Code: https://github.com/Armarr/Autorank-2/blob/master/src/me/armar/plugins/autorank/leaderboard/Leaderboard.java

So if I am reading the code right, the updateLeaderboard() method gets a copy of the list of of all the players (who have ever played), sorts the **entire** list, then displays the top (n) players.  This seems like a huge mistake since we have about 15,000 players in our autorank data file, I suspect this copy, then sort is what is killing the performance.

Instead, I think the code should be using a Priority queue ( https://en.wikipedia.org/wiki/Priority_queue ).  Which by my understanding basically works like this.  Build a queue of size (n), iterate over your items to be ranked.  If, and only if the current item, is larger then the smallest item in the queue, then add it to the queue.  Skip all items that are not bigger the the smallest item in the queue.  With a priority queue you are never sorting a huge set of items, you are at most sorting a (n) sized set of items a few times.

 

  • The code is at ( https://github.com/Armarr/Autorank-2 ), I expect you finished product be completed in a way that can be submitted as a pull request to the upstream developer.  I do not want to maintain an Autorank fork!
    • You should follow the coding style of the existing project.  Same indenting, line ending style, braces and so on.
  • I can provide access to a vm for you to test on that will be similar to the production server.  You will not have access to the production server for this project./
    • You will need to know some Linux, and be able to provide me a public portion of an SSH key for authentication.
  • I expect to get a link to a git repo for the code to be compiled.  I will not be using a pre-compiled jar file on the production server, so it will be critical for you to be sure your code cleanly compiles on systems other then your own.

Links:

If you seriously plan on working on this project please post on this thread, and post frequent updates.  If you decide you are no longer interested in helping after you have posted, please that as an update also.

 

  • Like 4

Share this post


Link to post
Share on other sites

I'll save the theory explanation for now, but I don't think that it's caused by using the wrong data structure.
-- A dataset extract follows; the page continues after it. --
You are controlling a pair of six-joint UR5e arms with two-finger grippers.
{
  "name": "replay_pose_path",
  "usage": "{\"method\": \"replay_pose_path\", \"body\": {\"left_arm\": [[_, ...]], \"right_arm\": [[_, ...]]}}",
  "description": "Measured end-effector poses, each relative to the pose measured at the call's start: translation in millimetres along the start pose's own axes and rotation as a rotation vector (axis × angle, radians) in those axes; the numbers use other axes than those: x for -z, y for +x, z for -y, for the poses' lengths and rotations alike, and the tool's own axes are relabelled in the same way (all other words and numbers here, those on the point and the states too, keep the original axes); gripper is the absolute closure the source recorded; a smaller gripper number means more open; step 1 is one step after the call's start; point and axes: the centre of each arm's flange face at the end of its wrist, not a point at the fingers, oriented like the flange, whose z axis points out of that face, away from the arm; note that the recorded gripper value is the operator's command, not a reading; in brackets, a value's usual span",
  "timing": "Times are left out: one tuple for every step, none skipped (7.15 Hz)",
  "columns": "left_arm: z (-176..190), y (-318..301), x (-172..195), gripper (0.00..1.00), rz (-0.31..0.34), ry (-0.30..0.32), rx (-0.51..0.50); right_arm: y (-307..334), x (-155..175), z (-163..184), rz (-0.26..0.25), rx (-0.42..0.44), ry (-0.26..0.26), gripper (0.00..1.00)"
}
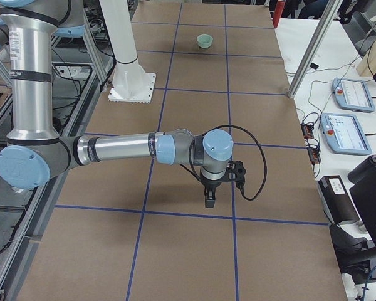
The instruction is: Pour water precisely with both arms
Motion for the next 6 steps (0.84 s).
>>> {"method": "replay_pose_path", "body": {"left_arm": [[-0.1, -0.5, -0.6, 0.00, 0.000, -0.001, 0.000], [0.5, -0.8, -0.9, 0.00, 0.001, -0.002, 0.001], [2.7, -0.4, -0.3, 0.00, 0.003, -0.002, 0.001], [2.4, -1.8, -1.7, 0.00, 0.004, -0.006, 0.005], [-1.5, -5.5, -5.5, 0.00, 0.005, -0.012, 0.012], [-2.3, -5.6, -6.7, 0.00, 0.003, -0.011, 0.010]], "right_arm": [[-0.6, 0.2, 0.5, 0.001, 0.002, 0.001, 0.00], [-1.3, 0.8, 1.1, 0.001, 0.005, 0.002, 0.00], [-2.3, 1.8, 2.2, 0.001, 0.008, 0.005, 0.00], [-3.8, 3.3, 4.0, 0.001, 0.011, 0.008, 0.00], [-4.6, 4.2, 5.3, 0.001, 0.014, 0.010, 0.00], [-4.6, 4.5, 6.1, 0.000, 0.014, 0.010, 0.00]]}}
He's running this method in another thread, so it shouldn't be blocking your main thread. The only time it looks like it might lag is if the "force" argument is added, but we can look at that after this issue is solved.

	public void sendLeaderboard(final CommandSender sender, final dataType type) {
		if (shouldUpdateLeaderboard(type)) {
			// Update leaderboard because it is not valid anymore.
			// Run async because it uses UUID lookup
			plugin.getServer().getScheduler().runTaskAsynchronously(plugin, new Runnable() {
				@Override
				public void run() {
					updateLeaderboard(type);

					// Send them afterwards, not at the same time.
					sendMessages(sender, type);
				}
			});
		} else {
			// send them instantly
			sendMessages(sender, type);
		}
	}

It's still fishy that it lags when your run the command, but let's make sure we're looking in the right place. Set plugin-profiling in your bukkit.yml  to true, then run /timings on, then /ar leaderboard, and finally run /timings paste. It will profile the plugins and might help us determine which event is causing the lag. It will list all of the plugins the server runs and profile each one of them (based on events if I remember properly). If you want to, PM me the links and I'll see if I find anything weird in them. We can go from there once that's done. :) 

  • Like 2

Share this post


Link to post
Share on other sites
17 hours ago, Hydrosis said:

It's still fishy that it lags when your run the command, but let's make sure we're looking in the right place. Set plugin-profiling in your bukkit.yml  to true, then run /timings on, then /ar leaderboard, and finally run /timings paste. It will profile the plugins and might help us determine which event is causing the lag. It will list all of the plugins the server runs and profile each one of them (based on events if I remember properly). If you want to, PM me the links and I'll see if I find anything weird in them. We can go from there once that's done. :) 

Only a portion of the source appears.